Stored data
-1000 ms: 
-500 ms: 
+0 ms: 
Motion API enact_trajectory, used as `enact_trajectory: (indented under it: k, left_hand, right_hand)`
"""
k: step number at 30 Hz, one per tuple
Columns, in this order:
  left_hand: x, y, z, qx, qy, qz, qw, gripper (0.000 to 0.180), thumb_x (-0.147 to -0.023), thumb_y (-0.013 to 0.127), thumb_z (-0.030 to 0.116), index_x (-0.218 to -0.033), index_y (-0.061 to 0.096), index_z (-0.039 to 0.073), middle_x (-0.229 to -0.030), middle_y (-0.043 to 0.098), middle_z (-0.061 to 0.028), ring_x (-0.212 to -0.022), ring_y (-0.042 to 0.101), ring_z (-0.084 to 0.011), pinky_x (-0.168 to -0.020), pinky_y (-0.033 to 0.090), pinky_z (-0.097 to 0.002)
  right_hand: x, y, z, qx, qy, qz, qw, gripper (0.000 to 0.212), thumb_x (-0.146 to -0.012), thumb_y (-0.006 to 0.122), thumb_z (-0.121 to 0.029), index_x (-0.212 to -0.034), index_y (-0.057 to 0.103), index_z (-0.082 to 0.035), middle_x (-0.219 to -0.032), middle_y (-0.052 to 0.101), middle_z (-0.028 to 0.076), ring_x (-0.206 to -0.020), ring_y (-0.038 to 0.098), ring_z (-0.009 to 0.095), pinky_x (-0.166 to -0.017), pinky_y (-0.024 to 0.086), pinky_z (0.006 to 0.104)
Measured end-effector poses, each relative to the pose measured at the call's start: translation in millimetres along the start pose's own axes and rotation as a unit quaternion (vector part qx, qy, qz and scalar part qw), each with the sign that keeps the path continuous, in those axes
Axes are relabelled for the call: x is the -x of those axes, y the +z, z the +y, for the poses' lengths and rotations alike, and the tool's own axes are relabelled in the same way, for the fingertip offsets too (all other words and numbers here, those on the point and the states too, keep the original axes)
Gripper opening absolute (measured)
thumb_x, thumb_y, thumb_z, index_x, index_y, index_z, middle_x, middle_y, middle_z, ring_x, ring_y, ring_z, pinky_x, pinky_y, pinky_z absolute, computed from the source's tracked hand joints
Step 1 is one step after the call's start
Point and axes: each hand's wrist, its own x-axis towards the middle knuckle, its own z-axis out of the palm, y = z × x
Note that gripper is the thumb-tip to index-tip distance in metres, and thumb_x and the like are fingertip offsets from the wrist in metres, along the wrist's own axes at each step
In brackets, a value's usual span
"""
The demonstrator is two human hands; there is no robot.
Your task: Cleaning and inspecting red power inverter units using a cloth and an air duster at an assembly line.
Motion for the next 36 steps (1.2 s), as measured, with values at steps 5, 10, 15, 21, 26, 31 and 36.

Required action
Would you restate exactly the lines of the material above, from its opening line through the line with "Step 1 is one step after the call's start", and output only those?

Output below
-1000 ms: 
-500 ms: 
+0 ms: 
Motion API enact_trajectory, used as `enact_trajectory: (indented under it: k, left_hand, right_hand)`
"""
k: step number at 30 Hz, one per tuple
Columns, in this order:
  left_hand: x, y, z, qx, qy, qz, qw, gripper (0.000 to 0.180), thumb_x (-0.147 to -0.023), thumb_y (-0.013 to 0.127), thumb_z (-0.030 to 0.116), index_x (-0.218 to -0.033), index_y (-0.061 to 0.096), index_z (-0.039 to 0.073), middle_x (-0.229 to -0.030), middle_y (-0.043 to 0.098), middle_z (-0.061 to 0.028), ring_x (-0.212 to -0.022), ring_y (-0.042 to 0.101), ring_z (-0.084 to 0.011), pinky_x (-0.168 to -0.020), pinky_y (-0.033 to 0.090), pinky_z (-0.097 to 0.002)
  right_hand: x, y, z, qx, qy, qz, qw, gripper (0.000 to 0.212), thumb_x (-0.146 to -0.012), thumb_y (-0.006 to 0.122), thumb_z (-0.121 to 0.029), index_x (-0.212 to -0.034), index_y (-0.057 to 0.103), index_z (-0.082 to 0.035), middle_x (-0.219 to -0.032), middle_y (-0.052 to 0.101), middle_z (-0.028 to 0.076), ring_x (-0.206 to -0.020), ring_y (-0.038 to 0.098), ring_z (-0.009 to 0.095), pinky_x (-0.166 to -0.017), pinky_y (-0.024 to 0.086), pinky_z (0.006 to 0.104)
Measured end-effector poses, each relative to the pose measured at the call's start: translation in millimetres along the start pose's own axes and rotation as a unit quaternion (vector part qx, qy, qz and scalar part qw), each with the sign that keeps the path continuous, in those axes
Axes are relabelled for the call: x is the -x of those axes, y the +z, z the +y, for the poses' lengths and rotations alike, and the tool's own axes are relabelled in the same way, for the fingertip offsets too (all other words and numbers here, those on the point and the states too, keep the original axes)
Gripper opening absolute (measured)
thumb_x, thumb_y, thumb_z, index_x, index_y, index_z, middle_x, middle_y, middle_z, ring_x, ring_y, ring_z, pinky_x, pinky_y, pinky_z absolute, computed from the source's tracked hand joints
Step 1 is one step after the call's start

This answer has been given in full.